Just over two weeks ago, 38 Degrees published the results of their poll on what they should campaign for next.
They can claim some considerable credit for preventing the privatisation of forests and for raising awareness on library closures. 38 Degrees has considerable influence to mobilise people in public opposition, an opposition currently missing in Parliament. They were for many, the single greatest hope for punching much of the disability-denying parts of the Welfare Reform Bill into the dust, which wouldn't be difficult once it was publicised because the justification for reform of disability benefits is so delicate it might as well be made of talcum powder.
The most popular proposed campaign just a short while earlier was that of stopping the cuts to Disability Living Allowance. Then, 38 Degrees decided to open up the poll to a much wider number of people. Now, the direction of the poll was not being decided by those most informed of a wide number of progressive issues, but vested interests and campaigners for other things. This meant that DLA stopped being the top issue, the one that needs addressing most urgently as the danger is so near and affecting those with the least means to be heard in the media and national discourse. Once it has been done, it can not be undone and the government are trying their damn hardest to get it out the door before non-disabled campaigners realise what's happening and come to our rescue.

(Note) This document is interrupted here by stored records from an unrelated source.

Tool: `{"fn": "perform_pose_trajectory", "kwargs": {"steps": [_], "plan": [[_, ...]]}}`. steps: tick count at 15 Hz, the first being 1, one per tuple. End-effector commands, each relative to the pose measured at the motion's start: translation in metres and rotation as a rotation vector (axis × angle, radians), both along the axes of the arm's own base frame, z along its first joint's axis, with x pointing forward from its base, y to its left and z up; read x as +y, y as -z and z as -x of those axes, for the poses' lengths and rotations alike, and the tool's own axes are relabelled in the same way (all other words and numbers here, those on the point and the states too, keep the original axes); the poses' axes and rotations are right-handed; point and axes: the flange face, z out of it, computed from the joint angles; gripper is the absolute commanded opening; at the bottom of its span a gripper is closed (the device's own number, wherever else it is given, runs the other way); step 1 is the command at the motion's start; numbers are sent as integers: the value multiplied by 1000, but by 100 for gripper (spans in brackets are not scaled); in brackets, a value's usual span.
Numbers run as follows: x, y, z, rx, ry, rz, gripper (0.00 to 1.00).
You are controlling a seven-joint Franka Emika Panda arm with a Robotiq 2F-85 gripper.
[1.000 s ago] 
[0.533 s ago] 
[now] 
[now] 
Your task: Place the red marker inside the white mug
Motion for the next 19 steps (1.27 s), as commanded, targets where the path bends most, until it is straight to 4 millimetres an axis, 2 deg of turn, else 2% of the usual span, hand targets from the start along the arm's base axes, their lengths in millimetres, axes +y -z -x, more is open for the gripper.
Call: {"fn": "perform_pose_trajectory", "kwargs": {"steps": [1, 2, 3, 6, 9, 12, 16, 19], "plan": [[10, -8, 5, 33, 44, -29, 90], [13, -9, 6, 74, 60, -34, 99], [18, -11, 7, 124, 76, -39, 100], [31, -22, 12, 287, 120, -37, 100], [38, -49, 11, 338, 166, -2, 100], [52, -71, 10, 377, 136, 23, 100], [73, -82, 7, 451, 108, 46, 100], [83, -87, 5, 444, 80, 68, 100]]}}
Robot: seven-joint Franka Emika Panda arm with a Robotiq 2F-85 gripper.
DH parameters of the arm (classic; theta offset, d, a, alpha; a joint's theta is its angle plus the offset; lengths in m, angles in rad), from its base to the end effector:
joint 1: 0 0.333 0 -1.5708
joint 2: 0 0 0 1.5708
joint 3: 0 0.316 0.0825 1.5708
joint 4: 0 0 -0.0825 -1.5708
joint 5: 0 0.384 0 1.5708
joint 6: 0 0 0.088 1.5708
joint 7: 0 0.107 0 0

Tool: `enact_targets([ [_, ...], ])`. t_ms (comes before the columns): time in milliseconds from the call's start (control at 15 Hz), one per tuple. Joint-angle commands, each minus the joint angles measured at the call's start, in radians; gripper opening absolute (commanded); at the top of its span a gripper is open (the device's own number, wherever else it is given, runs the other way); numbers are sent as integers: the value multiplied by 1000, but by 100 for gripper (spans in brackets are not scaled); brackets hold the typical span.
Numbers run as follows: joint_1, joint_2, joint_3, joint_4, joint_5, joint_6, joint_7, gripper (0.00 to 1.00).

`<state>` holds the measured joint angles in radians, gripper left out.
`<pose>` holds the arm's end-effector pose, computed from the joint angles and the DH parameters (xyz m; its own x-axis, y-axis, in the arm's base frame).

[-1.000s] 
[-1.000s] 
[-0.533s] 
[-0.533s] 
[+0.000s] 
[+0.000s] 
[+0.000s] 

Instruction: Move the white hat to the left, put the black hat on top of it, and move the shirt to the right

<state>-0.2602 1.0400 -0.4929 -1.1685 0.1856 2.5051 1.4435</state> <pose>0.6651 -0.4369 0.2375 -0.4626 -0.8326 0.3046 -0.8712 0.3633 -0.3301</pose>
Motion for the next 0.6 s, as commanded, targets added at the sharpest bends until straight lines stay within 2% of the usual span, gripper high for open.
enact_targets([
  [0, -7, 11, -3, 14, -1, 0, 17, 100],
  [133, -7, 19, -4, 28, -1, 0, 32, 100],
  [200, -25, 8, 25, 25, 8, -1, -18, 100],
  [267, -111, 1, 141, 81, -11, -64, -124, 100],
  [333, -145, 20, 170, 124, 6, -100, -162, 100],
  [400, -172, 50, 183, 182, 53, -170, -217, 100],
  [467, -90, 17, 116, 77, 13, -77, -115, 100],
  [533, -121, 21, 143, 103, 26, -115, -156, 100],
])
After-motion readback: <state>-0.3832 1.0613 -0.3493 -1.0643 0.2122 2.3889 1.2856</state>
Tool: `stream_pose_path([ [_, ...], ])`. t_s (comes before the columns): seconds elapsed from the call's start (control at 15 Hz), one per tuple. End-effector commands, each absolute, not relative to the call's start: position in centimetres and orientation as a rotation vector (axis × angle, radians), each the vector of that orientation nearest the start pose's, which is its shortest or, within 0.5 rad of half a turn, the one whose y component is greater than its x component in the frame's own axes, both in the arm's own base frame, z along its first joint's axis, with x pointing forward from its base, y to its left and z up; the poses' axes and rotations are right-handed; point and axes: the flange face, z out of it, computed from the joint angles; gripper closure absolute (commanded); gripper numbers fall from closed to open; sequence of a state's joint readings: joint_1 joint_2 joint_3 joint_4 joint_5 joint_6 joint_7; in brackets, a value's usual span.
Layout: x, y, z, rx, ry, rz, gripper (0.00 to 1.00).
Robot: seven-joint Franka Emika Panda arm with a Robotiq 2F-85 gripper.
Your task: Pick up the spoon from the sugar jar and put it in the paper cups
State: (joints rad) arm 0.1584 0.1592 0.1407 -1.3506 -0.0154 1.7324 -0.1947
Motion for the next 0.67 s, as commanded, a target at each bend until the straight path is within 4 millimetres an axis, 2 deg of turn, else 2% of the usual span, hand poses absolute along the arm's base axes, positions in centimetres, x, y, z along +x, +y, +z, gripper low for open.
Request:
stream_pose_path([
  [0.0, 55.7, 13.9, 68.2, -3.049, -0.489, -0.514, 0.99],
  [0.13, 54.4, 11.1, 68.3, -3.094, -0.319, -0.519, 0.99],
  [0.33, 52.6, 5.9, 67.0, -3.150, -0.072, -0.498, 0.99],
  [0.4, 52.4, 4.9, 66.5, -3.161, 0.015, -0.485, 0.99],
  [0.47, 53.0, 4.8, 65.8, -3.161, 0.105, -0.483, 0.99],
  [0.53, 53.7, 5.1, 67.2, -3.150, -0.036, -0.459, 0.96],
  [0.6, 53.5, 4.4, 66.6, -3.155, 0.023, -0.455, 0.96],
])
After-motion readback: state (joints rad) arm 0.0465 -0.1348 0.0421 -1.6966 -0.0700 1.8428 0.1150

I've had a delayed reaction to this because I've had a mountain of stuff. I've had the National Autistic Society lobby in London and all the arrangements that needed to be made for that, to find someone to support me, to actually get there and then to write about it when I came back. I've tried contacting A4e because it's nearly a month since I had to cancel my last appointment with them and they said I would be getting another one but have had no word. If the Jobcentre had not told me about my time on Flexible New Deal and with A4e was coming to an end, I never would have known because A4e conveniently never told me anything. My mother, who is also my de facto carer has a greater than 50% chance of losing her job this year because of the cuts and we're having to consider selling the house and making other arrangements for me to live somewhere else. If I lose DLA, there's no chance she could keep herself and me when we're both just on Jobseekers Allowance. If she loses her job, she loses it just three years from retirement.
With all this it's taken me until now to get it out: I am furious with 38 Degrees. I'm furious with middle-class latte liberals who can just go for a walk or to a library when ever they want and were happy to put these priorities, these things which they had plenty of time to campaign for and could have done so when ever they wanted before actual people for whom to enjoy such things can take a day's planning in advance to go a mere mile or two. It shows in the results what most them feel about it: the proposal to oppose DLA cuts has a huge number of 'a little' votes regarding how important it is, almost equal with AV support. If you take the 'a lot' votes and the 'a little' votes and combine them, DLA is the biggest issue. All the ignorant placard waving pricks who've deliberately kept themselves ignorant about the issue but who have milked the plight of the disabled for their own agendas relentlessly have had to throw us a bone, so voted en masse for 'a little'. Thanks.
When you're protesting something and are prompted to speak at length about cuts in general, you will never fail to link disability in; no one wants to be seen to ignoring or even picking on cripples so when you want to bash the Coalition, you'll always make a platitude about the disabled. But when you're actually called on to do something, we're the issue that is of 'a little' importance.
The campaign on forests had actually had it's major victory, yet it was submitted again and was included in this poll and came out top. In fact the problem with opening the poll up is that the clear winners are things which are already getting massive publicity. Those with the least but need the most publicity are those collecting the 'a little' votes.
Look at the proposed campaigns that are up now; DLA is nowhere to be seen but at least the broken record on forests is gone even though some of the other populist but not life-and-death matters have been submitted again and we can expect again for them to soak up a load of the votes.
Complaints have been made about how this has been handled, but 38 Degrees have said nothing concrete. Until they do, I withdraw what ever goodwill and moral support I had for them and everyone reliant on DLA should too; they've shown us nothing in return.
Case File #3 finds the relationship between disability campaigners, carers and disabled people and the wider protest movement on Coalition cuts is not one of mutual respect and reciprocation. After ten months it has shown no signs of changing. We are used to attack the Coalition and occasionally co-opted as arguments in other campaigns, such as how library cuts and forest enclosure might affect us. But when our direct priorities come up and we need help because we are least able to help ourselves, they just don't want to know and sound empty platitudes at us.
Something has got to give and until we see the help we've been hoping for, all campaigns focused on helping the disabled should actively distance themselves from the larger anti-cuts movement. If their actions reflect their opinions, then their opinion is that we don't need help in this. That means we don't need them at all. I want the same rights as trees.